The important transformation techniques we are going to read in this blog:

  1. Scaling- Normalization, Standardization
  2. Log Transformation
  3. Box Cox Transformation
  4. Encoding Categorical Variables
  5. Binning
  6. Reciprocal Transformation
  7. Polynomial Features
  8. Interaction features

Here are key aspects and techniques of feature transformation:

1. Scaling: Scaling helps prevent features with very large values from having undue influence over a model compared to features with smaller values, but which may be equally important as predictors.

Normalization: Rescaling features to a range, usually between 0 and 1. This is useful when you need to ensure that all features contribute equally to the distance computations in algorithms like KNN. This process can be particularly useful when the features in your data have different units or widely varying magnitudes.

Xi normalized = (Xi-Xmin) / (Xmax-Xmin)

#Lets do an example

import pandas as pd
from sklearn.preprocessing import MinMaxScaler

# Example DataFrame with an 'age' column
data = {
'age': [21, 30, 25, 35, 40]
}

df = pd.DataFrame(data)

# Initialize MinMaxScaler
scaler = MinMaxScaler()

# Fit and transform the 'age' column
df['scaled_age'] = scaler.fit_transform(df[['age']])

# Print the original and scaled DataFrame
print("Original DataFrame:")
print(df[['age']])
print("\nDataFrame with scaled age:")
print(df[['scaled_age']])

Standardization: Transforming features to have a mean of 0 and a standard deviation of 1. This is commonly used when the data follows a Gaussian distribution.

#Lets do an example
import numpy as np

# Assuming X is your feature matrix
X = np.array([[1, 2, 3],
[4, 5, 6],
[100, 500, 950]])

# Create a StandardScaler instance
scaler = StandardScaler()

# Fit the scaler on the data and transform it
X_standardized = scaler.fit_transform(X)

print("Original Data:\n", X)
print("\nStandardized Data:\n", X_standardized)

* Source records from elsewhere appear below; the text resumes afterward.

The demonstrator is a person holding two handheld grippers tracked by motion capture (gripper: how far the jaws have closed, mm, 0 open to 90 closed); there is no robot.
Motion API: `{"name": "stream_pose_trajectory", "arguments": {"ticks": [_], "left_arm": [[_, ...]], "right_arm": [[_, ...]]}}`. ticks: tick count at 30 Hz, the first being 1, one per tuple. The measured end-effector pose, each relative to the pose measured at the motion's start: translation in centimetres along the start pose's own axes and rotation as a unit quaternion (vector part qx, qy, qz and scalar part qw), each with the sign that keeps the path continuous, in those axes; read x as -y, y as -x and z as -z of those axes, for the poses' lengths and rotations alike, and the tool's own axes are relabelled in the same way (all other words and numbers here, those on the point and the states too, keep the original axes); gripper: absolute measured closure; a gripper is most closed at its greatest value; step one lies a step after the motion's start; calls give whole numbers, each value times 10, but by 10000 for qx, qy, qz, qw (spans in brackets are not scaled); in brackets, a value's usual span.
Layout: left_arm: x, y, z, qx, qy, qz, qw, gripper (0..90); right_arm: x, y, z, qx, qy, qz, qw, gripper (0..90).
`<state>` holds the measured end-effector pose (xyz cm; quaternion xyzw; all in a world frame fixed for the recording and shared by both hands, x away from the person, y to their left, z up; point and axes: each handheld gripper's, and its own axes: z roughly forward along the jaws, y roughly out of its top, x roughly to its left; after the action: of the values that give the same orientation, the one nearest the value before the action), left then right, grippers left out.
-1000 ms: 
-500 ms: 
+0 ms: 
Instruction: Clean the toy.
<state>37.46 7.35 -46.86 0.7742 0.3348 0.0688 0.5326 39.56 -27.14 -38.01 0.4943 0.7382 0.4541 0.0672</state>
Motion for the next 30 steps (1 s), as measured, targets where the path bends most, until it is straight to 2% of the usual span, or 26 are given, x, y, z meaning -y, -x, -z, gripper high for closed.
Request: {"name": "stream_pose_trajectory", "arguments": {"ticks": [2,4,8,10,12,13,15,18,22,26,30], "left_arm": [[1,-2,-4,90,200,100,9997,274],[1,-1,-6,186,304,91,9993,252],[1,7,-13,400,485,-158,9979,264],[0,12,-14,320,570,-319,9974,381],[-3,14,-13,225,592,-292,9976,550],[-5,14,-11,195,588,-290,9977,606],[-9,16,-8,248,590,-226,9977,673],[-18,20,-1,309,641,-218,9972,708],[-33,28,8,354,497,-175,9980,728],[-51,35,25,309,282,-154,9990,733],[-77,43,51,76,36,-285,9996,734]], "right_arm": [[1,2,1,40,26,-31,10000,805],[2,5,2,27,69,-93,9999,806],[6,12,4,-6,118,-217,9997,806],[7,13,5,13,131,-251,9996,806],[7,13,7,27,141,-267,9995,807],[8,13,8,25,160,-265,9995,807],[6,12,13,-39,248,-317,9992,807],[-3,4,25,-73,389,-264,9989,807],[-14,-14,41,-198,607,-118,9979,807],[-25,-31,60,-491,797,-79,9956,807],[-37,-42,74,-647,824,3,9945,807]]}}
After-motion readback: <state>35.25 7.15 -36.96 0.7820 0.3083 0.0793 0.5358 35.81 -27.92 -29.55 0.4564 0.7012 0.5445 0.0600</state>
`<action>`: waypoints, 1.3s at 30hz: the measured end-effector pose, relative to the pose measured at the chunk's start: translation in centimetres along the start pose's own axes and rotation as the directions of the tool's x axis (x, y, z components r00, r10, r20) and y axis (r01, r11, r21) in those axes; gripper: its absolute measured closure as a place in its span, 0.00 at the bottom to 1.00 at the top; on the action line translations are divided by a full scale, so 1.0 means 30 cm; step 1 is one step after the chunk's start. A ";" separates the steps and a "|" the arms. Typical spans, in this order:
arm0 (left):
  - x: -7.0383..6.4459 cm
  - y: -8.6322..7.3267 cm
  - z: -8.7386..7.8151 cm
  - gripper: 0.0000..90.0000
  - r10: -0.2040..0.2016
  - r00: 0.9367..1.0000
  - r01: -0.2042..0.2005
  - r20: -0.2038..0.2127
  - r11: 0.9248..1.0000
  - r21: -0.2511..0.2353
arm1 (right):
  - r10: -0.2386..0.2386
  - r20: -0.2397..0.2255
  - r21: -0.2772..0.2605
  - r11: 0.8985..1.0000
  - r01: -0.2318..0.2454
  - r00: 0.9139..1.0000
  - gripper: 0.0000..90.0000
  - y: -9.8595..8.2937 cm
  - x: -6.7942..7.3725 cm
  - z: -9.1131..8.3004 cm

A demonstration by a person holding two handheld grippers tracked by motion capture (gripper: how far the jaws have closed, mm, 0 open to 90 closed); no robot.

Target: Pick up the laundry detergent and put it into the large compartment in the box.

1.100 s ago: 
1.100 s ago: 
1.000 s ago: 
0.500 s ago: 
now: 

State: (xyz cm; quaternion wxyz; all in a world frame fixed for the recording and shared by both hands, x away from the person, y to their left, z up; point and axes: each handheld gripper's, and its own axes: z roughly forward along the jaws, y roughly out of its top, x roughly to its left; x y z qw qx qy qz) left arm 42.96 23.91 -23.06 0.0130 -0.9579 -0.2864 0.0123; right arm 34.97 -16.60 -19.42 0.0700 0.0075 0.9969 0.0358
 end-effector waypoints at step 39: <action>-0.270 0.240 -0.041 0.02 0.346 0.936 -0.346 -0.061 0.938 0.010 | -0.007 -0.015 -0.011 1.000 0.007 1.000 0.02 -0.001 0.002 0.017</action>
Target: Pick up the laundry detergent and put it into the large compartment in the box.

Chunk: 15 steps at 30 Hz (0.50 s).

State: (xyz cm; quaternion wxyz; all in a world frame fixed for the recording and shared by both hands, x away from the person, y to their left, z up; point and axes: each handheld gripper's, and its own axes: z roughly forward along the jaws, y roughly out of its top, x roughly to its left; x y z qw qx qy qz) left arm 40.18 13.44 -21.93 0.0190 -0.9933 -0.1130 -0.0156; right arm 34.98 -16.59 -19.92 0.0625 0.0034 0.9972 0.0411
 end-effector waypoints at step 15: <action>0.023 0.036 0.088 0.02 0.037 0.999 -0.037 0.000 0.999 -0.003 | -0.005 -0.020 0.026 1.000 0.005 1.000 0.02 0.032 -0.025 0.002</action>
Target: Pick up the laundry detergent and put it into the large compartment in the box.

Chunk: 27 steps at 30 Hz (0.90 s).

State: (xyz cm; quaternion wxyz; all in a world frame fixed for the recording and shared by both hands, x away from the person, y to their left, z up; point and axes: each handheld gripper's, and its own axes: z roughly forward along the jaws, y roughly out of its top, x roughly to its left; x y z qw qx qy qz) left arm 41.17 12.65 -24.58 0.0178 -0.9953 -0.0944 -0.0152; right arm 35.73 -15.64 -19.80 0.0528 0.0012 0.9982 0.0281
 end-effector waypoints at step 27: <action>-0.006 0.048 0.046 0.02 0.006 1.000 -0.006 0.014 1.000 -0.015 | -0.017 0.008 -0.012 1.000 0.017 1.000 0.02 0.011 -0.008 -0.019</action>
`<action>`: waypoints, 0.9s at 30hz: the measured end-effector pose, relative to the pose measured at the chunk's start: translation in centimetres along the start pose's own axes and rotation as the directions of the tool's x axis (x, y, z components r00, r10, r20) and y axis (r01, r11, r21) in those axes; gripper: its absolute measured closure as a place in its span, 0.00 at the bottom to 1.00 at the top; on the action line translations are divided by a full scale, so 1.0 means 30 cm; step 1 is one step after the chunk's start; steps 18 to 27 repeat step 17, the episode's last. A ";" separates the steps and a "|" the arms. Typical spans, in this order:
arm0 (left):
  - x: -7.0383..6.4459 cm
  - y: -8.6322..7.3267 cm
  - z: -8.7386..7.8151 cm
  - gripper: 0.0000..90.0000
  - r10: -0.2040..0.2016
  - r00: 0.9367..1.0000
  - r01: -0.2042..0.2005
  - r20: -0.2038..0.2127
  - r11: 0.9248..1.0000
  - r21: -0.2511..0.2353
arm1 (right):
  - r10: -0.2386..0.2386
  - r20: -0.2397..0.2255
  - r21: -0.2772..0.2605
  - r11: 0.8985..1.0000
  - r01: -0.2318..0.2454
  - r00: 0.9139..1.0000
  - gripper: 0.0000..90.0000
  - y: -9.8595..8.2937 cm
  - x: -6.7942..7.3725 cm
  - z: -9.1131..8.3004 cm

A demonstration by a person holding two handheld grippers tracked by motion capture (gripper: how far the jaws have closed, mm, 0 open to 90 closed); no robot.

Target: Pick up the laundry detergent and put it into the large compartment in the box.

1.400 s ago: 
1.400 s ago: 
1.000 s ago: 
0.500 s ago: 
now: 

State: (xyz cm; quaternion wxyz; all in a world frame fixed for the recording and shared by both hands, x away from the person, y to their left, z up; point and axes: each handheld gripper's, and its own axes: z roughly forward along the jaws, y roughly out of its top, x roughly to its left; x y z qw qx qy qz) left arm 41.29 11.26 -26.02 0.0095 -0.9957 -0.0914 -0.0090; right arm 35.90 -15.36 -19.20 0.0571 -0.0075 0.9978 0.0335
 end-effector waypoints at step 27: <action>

2. Log Transformation: Log transformation can help to normalize skewed data distributions, making them more normally distributed. This is especially useful for features with long tails or outliers.

#Let's do an example
import numpy as np
import seaborn as sns
import matplotlib.pyplot as plt

# Sample data with right-skewed distribution
data = np.array([1, 10, 100, 1000, 10000])

# Set up the figure
plt.figure(figsize=(8, 5))

# KDE plot for log-normalized data
sns.kdeplot(data, color='green', fill=True, label='Unnormalized Data')

# Log normalize the data
log_normalized_data = np.log(data)

# Set up the figure
plt.figure(figsize=(8, 5))

# KDE plot for log-normalized data
sns.kdeplot(log_normalized_data, color='green', fill=True, label='Log-normalized Data')

# Add labels and title
plt.xlabel('Log-normalized Values')
plt.ylabel('Probability Density')
plt.title('Kernel Density Estimation (KDE) Plot')

# Add a legend
plt.legend()

3. Box-Cox Transformation: A family of power transformations that can stabilize variance and make data more normally distributed. It is more flexible than log transformation.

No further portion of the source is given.